■ **Goal of the exercise**
Nothing but the lines below, from the first through the line containing "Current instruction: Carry", should be set down, each one exactly and without pictures.

■ **Exercise materials**

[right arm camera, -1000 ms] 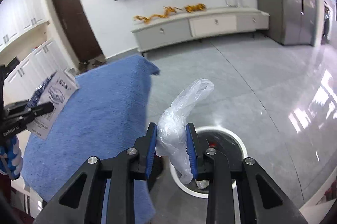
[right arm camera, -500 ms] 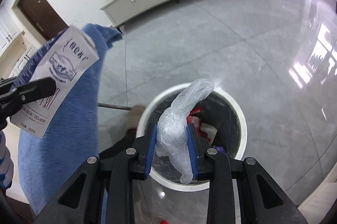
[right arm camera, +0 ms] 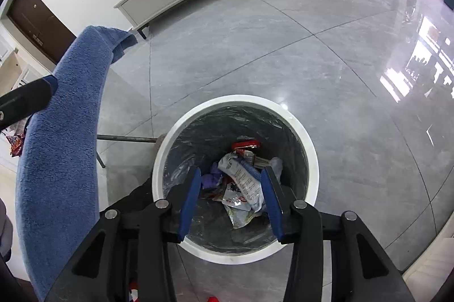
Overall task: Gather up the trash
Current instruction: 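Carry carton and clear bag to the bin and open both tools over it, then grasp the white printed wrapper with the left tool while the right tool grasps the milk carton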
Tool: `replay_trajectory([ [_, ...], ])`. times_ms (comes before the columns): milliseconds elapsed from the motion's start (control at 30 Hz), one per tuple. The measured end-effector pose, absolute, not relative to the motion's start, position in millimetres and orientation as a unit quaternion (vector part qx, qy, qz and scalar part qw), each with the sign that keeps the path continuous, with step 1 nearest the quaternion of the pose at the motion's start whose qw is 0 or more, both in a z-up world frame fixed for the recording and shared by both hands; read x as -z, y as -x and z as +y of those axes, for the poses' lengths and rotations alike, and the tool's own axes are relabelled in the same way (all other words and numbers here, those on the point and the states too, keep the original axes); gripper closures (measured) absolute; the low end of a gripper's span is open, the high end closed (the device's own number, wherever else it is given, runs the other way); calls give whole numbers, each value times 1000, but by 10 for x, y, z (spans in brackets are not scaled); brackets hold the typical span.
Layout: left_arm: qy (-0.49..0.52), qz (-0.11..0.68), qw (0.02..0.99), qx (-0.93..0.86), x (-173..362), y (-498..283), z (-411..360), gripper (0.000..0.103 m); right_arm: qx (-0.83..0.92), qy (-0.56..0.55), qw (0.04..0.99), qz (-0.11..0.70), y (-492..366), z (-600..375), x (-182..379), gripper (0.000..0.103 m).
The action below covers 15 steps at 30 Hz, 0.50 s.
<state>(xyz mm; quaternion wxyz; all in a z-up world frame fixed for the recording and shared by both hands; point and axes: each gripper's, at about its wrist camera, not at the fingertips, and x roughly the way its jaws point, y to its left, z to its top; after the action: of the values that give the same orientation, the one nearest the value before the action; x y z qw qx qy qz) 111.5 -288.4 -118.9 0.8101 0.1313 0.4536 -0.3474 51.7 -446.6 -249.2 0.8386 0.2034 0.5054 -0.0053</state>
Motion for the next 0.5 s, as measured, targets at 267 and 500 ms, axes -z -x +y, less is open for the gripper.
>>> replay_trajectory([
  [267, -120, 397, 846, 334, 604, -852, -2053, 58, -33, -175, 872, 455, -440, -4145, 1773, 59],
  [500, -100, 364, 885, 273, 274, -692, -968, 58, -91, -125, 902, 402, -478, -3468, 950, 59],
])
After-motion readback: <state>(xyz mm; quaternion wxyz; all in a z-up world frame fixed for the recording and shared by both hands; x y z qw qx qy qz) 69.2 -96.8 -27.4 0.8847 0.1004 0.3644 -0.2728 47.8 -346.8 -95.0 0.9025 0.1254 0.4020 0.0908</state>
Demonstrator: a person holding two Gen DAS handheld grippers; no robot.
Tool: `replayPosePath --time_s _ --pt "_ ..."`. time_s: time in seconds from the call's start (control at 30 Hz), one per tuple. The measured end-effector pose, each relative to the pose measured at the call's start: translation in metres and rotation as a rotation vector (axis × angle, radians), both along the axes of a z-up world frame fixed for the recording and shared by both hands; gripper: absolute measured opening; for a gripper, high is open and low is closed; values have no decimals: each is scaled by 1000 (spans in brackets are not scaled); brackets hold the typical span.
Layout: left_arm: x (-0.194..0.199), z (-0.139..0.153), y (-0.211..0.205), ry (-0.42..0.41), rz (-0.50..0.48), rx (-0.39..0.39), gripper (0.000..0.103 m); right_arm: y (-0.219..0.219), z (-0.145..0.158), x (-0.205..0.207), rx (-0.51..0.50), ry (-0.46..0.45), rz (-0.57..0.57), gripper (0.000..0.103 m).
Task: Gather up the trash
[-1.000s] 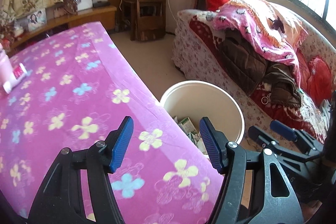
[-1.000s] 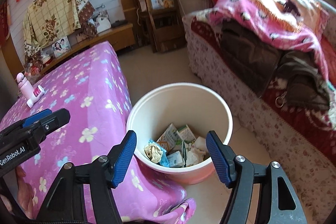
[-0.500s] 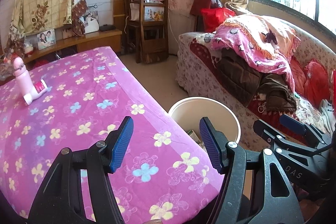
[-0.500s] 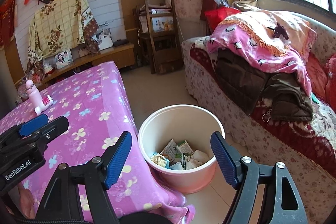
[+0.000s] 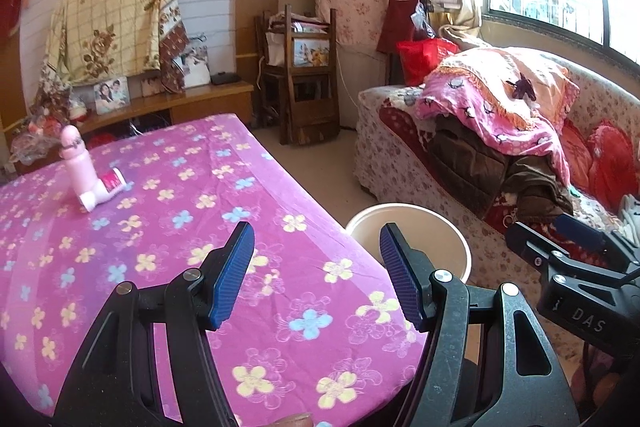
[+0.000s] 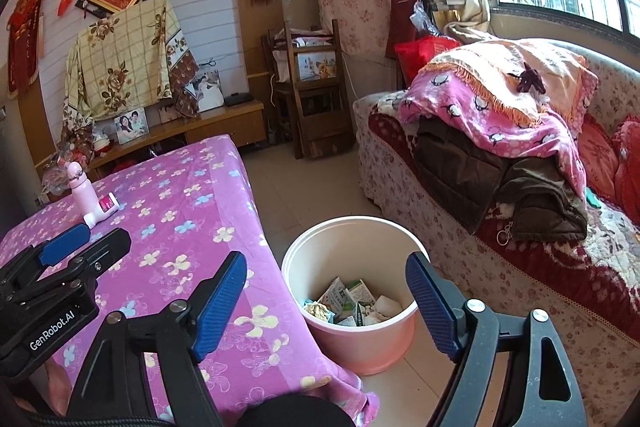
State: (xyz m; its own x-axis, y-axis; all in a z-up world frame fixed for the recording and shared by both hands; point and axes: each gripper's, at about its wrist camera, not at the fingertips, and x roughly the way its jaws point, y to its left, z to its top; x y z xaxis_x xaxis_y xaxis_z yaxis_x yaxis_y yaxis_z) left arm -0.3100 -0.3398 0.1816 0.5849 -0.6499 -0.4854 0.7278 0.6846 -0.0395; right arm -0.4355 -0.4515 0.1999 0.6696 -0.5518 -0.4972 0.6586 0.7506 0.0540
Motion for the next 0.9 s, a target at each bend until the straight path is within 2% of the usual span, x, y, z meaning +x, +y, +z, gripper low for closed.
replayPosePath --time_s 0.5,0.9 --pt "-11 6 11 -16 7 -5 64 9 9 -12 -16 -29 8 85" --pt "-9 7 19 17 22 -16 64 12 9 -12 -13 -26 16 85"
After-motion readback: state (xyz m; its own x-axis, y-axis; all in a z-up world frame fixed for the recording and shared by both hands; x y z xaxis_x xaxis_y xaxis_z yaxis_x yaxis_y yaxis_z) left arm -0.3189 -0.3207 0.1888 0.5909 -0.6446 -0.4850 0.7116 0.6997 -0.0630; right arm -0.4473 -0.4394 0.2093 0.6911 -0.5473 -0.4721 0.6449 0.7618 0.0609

■ **Response area**
[right arm camera, -1000 ms] 
[right arm camera, -500 ms] 
[right arm camera, +0 ms] 
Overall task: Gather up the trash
Current instruction: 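Carry carton and clear bag to the bin and open both tools over it, then grasp the white printed wrapper with the left tool while the right tool grasps the milk carton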

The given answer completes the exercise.